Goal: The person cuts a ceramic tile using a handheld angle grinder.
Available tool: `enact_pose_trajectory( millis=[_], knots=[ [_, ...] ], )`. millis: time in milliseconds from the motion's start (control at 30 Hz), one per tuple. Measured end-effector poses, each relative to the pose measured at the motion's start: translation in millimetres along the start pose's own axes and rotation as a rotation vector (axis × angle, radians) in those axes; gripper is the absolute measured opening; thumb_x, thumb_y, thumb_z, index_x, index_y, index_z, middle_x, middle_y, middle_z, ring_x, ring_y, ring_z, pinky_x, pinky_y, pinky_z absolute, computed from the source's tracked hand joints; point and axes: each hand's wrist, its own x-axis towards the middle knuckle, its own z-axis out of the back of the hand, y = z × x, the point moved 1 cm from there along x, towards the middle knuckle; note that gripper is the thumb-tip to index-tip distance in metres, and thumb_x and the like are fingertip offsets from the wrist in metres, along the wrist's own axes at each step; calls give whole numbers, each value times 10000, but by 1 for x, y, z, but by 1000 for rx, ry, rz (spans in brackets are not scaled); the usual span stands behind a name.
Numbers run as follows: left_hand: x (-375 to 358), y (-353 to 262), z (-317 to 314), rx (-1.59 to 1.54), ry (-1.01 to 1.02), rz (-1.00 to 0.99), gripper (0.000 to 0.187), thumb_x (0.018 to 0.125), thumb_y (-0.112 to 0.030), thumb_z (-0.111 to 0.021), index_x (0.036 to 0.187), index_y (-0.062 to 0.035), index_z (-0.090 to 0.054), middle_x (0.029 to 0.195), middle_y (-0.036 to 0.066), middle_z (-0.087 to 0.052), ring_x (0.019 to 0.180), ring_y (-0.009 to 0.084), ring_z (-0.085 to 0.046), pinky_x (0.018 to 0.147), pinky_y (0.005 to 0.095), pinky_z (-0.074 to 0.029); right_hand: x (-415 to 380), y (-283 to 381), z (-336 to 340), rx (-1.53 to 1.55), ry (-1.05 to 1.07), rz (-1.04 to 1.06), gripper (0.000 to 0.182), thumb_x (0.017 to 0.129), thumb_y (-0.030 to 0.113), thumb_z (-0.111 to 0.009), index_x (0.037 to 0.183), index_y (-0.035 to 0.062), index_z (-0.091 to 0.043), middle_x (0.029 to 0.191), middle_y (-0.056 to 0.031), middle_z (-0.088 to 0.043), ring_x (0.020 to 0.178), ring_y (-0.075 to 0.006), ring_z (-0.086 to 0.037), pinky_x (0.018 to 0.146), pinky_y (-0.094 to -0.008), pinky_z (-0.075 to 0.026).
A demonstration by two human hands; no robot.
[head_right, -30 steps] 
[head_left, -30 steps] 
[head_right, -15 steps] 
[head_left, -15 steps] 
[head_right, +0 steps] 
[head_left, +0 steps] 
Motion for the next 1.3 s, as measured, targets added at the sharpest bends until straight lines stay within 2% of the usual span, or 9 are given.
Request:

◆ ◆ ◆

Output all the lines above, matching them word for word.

ANSWER TO THIS TASK:
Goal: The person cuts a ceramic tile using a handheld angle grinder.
Available tool: `enact_pose_trajectory( millis=[_], knots=[ [_, ...] ], )`. millis: time in milliseconds from the motion's start (control at 30 Hz), one per tuple. Measured end-effector poses, each relative to the pose measured at the motion's start: translation in millimetres along the start pose's own axes and rotation as a rotation vector (axis × angle, radians) in those axes; gripper is the absolute measured opening; thumb_x, thumb_y, thumb_z, index_x, index_y, index_z, middle_x, middle_y, middle_z, ring_x, ring_y, ring_z, pinky_x, pinky_y, pinky_z absolute, computed from the source's tracked hand joints; point and axes: each hand's wrist, its own x-axis towards the middle knuckle, its own z-axis out of the back of the hand, y = z × x, the point moved 1 cm from there along x, towards the middle knuckle; note that gripper is the thumb-tip to index-tip distance in metres, and thumb_x and the like are fingertip offsets from the wrist in metres, along the wrist's own axes at each step; calls give whole numbers, each value times 10000, but by 1 for x, y, z, but by 1000 for rx, ry, rz (spans in brackets are not scaled); the usual span stands behind a name.
Numbers run as follows: left_hand: x (-375 to 358), y (-353 to 262), z (-317 to 314), rx (-1.59 to 1.54), ry (-1.01 to 1.02), rz (-1.00 to 0.99), gripper (0.000 to 0.187), thumb_x (0.018 to 0.125), thumb_y (-0.112 to 0.030), thumb_z (-0.111 to 0.021), index_x (0.036 to 0.187), index_y (-0.062 to 0.035), index_z (-0.090 to 0.054), middle_x (0.029 to 0.195), middle_y (-0.036 to 0.066), middle_z (-0.087 to 0.052), ring_x (0.019 to 0.180), ring_y (-0.009 to 0.084), ring_z (-0.085 to 0.046), pinky_x (0.018 to 0.147), pinky_y (0.005 to 0.095), pinky_z (-0.074 to 0.029); right_hand: x (-415 to 380), y (-283 to 381), z (-336 to 340), rx (-1.53 to 1.55), ry (-1.05 to 1.07), rz (-1.04 to 1.06), gripper (0.000 to 0.182), thumb_x (0.017 to 0.129), thumb_y (-0.030 to 0.113), thumb_z (-0.111 to 0.009), index_x (0.037 to 0.183), index_y (-0.035 to 0.062), index_z (-0.091 to 0.043), middle_x (0.029 to 0.191), middle_y (-0.056 to 0.031), middle_z (-0.088 to 0.043), ring_x (0.020 to 0.178), ring_y (-0.075 to 0.006), ring_z (-0.086 to 0.037), pinky_x (0.018 to 0.146), pinky_y (-0.094 to -0.008), pinky_z (-0.075 to 0.026).
A demonstration by two human hands; no robot.
[head_right, -30 steps] 
[head_left, -30 steps] 
[head_right, -15 steps] 
[head_left, -15 steps] 
[head_right, +0 steps] 
[head_left, +0 steps] 
Motion for the next 1.3 s, as measured, targets added at the sharpest bends until straight lines stay within 2% of the usual span, or 9 are given.
Request:

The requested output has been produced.